It should have been obvious. In hindsight, Victor was clearly the gayest person she had ever met in her life. But, aside from his dubiously close relationship with his best friend, Victor had spent his life curiously single. And yeah, he’d had long hair once upon a time. But so did plenty of other artistic teenage boys looking to rebel in some small, safe way. Yeah, he’d varnished his nails and worn lip gloss and painted his silver eyelashes dark with mascara. Mila had been young then, and she’d always assumed it was a fashion trend of the day—one she had been too small to remember. Victor was, after all, nearly ten years older than her.

But then the Cup of China had happened. He’d practically dove onto the ice, kissing Yuuri on live, international television. It was all people could talk about for months. And it really shouldn’t have surprised Mila. Not really.

But it had.

Russia wasn’t a very friendly place for people like Victor. (Mila chose to ignore how she couldn’t even think the word _homosexual_ , much less say it aloud.) She had never seen two men behave the way Victor and Yuuri did. Sure, in other countries. But never at home. And never Victor.

So she watched Yuuri interact with Victor, and Victor interact with Yuuri, and she tried to figure out if what she was feeling lay more along the lines of intrigue or disgust. She never said anything aloud, of course, but seeing them kiss sent shivers down her spine. She didn’t look at it too closely, though, just in case those shivers weren’t a bad thing after all.

Eventually, she got used to it. Victor and Yuuri. Yuuri and Victor. Little Yuri even got a bit bold and started wearing matching red bracelets with Otabek Altin—even though he swore they were nothing more than best friends. And Mila dated another hockey player.

It started at Skate Canada, the year after Victor and Yuuri became _Victuuri_ to the internet. They were trending again after they appeared together at the Trophee de France. Maybe it was just the general aura of _gay_ in the air that made Mila look at Sara when she skated onto the ice for her SP, but, when she caught her eyes lingering a bit too long on Sara’s legs, she quickly looked at her phone. Her lanyard. Anything.

And, after Sara stepped off the ice again, roses and plushies in her arms, Mila met her smile with the briefest eye contact imaginable before practically fleeing into her own short program.

If she stepped out of her first triple, it was nobody’s business but her own.

At the hotel bar after, she didn’t feel much like celebrating.
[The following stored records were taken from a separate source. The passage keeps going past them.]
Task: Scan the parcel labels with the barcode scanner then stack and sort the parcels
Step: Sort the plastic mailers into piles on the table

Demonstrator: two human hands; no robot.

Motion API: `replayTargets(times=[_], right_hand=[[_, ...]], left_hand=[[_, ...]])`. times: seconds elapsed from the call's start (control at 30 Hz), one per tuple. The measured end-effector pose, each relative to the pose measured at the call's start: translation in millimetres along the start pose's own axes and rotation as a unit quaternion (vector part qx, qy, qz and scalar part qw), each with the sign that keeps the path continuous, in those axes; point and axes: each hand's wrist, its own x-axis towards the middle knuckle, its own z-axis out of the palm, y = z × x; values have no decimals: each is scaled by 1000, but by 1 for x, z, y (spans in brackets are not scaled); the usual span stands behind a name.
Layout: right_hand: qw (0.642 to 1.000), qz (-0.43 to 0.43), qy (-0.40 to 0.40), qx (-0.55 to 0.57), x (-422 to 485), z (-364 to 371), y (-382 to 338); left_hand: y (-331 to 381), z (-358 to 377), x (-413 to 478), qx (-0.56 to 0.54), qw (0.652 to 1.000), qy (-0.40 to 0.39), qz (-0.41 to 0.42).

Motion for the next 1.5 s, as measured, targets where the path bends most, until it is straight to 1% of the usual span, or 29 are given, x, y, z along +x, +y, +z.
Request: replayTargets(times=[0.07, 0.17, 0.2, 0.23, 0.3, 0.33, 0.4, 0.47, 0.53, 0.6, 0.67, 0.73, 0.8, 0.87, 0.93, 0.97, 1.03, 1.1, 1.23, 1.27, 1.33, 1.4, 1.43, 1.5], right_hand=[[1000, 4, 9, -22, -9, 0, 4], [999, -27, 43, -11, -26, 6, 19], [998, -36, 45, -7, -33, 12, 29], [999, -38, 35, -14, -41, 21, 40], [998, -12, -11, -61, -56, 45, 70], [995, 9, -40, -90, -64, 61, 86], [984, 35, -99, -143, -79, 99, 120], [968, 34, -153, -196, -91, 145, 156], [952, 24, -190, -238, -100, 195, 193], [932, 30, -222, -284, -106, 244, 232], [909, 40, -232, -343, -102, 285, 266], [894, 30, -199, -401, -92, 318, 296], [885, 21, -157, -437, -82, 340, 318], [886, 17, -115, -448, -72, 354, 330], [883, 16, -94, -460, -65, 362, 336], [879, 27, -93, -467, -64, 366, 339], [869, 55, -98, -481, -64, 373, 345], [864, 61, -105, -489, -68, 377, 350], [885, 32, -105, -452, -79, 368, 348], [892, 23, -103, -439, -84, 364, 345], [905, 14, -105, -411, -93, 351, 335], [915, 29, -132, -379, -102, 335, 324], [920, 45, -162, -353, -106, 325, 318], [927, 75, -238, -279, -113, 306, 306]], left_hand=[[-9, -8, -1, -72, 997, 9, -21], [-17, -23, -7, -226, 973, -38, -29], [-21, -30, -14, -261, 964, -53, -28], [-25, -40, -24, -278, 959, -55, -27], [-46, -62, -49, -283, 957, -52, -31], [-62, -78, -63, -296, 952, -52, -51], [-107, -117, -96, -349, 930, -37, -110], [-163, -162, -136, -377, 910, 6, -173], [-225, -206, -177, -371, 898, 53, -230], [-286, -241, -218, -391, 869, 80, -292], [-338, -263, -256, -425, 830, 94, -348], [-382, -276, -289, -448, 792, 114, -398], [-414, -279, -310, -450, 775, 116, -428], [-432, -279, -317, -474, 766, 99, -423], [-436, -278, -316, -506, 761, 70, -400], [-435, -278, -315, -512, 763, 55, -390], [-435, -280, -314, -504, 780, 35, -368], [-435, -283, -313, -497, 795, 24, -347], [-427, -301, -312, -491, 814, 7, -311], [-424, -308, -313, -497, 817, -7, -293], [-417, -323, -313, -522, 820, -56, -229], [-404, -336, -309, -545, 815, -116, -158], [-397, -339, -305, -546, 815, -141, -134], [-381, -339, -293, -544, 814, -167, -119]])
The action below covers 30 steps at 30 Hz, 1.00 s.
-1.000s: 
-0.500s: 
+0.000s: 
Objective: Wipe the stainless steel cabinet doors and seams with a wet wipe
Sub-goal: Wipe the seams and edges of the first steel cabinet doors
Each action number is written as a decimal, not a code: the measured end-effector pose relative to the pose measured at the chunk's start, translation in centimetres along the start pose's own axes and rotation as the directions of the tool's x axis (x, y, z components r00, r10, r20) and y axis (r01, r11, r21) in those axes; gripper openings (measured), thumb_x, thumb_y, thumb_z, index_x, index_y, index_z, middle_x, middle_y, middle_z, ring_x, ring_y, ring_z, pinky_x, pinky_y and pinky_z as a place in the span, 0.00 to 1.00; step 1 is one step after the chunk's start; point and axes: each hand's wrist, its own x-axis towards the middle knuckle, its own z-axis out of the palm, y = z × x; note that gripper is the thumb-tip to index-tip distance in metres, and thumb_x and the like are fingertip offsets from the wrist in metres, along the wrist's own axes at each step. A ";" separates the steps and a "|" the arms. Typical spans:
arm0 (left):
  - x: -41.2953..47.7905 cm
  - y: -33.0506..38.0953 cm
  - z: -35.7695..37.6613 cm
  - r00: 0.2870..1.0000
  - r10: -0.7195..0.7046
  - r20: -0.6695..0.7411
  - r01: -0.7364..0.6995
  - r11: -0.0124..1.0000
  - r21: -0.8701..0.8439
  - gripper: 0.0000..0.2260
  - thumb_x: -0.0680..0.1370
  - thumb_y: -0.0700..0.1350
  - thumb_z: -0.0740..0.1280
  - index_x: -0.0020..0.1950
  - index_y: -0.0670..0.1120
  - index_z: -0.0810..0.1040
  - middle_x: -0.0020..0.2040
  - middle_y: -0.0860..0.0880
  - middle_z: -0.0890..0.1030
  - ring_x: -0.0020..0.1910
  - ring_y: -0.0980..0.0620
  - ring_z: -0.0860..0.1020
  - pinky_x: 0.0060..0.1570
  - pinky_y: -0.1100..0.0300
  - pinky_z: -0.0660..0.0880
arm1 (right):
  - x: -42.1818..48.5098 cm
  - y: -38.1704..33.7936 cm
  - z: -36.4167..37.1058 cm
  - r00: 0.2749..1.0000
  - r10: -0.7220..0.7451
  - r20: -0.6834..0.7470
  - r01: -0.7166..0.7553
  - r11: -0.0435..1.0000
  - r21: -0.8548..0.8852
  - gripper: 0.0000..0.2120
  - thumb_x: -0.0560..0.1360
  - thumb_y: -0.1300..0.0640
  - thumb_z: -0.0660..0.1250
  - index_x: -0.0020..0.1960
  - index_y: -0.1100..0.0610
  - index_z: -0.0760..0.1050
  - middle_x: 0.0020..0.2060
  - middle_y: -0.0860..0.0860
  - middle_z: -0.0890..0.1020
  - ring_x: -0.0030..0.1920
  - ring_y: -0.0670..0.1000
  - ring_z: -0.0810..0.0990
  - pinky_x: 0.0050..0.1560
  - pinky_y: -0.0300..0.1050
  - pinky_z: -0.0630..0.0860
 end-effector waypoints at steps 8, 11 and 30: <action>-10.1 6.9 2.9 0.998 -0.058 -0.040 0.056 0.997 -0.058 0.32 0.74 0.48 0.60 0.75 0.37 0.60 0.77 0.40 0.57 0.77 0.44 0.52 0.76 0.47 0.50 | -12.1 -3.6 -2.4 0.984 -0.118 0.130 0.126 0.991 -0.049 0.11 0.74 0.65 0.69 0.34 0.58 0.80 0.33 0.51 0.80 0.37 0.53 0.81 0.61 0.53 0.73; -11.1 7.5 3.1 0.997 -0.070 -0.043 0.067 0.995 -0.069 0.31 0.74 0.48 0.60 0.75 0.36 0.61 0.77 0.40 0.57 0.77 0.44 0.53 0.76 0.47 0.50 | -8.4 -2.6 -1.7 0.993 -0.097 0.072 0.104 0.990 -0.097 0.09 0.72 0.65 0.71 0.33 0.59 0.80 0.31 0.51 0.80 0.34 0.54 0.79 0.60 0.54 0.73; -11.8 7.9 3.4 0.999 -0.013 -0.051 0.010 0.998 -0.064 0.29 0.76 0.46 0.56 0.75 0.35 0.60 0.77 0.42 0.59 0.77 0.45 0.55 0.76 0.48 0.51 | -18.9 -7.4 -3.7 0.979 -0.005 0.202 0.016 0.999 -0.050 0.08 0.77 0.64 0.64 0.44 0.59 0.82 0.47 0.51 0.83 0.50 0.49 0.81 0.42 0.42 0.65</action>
Fourth place was nothing to her. She should have done better. If she wanted to keep her spot in the GPF, she knew she’d have to tighten it up tomorrow in her free skate.

When Sara trotted over, Mila tried to look busy. But she’d put herself in a corner and was currently unoccupied, so mostly she just felt foolish.

But then Sara was in front of her, laying a hand on her hand and asking if she was okay. Mila suddenly didn’t like seeing those big eyes looking so troubled. So she pulled on a smile and said, “Yeah. Just…boy stuff.”

Sara drew closer, which was the exact opposite of what Mila had intended, and said, “Want to talk?” Mila had always known Sara had long eyelashes, but she watched them now as Sara blinked. She could have sworn a single blink would have started a hurricane on the other side of the world.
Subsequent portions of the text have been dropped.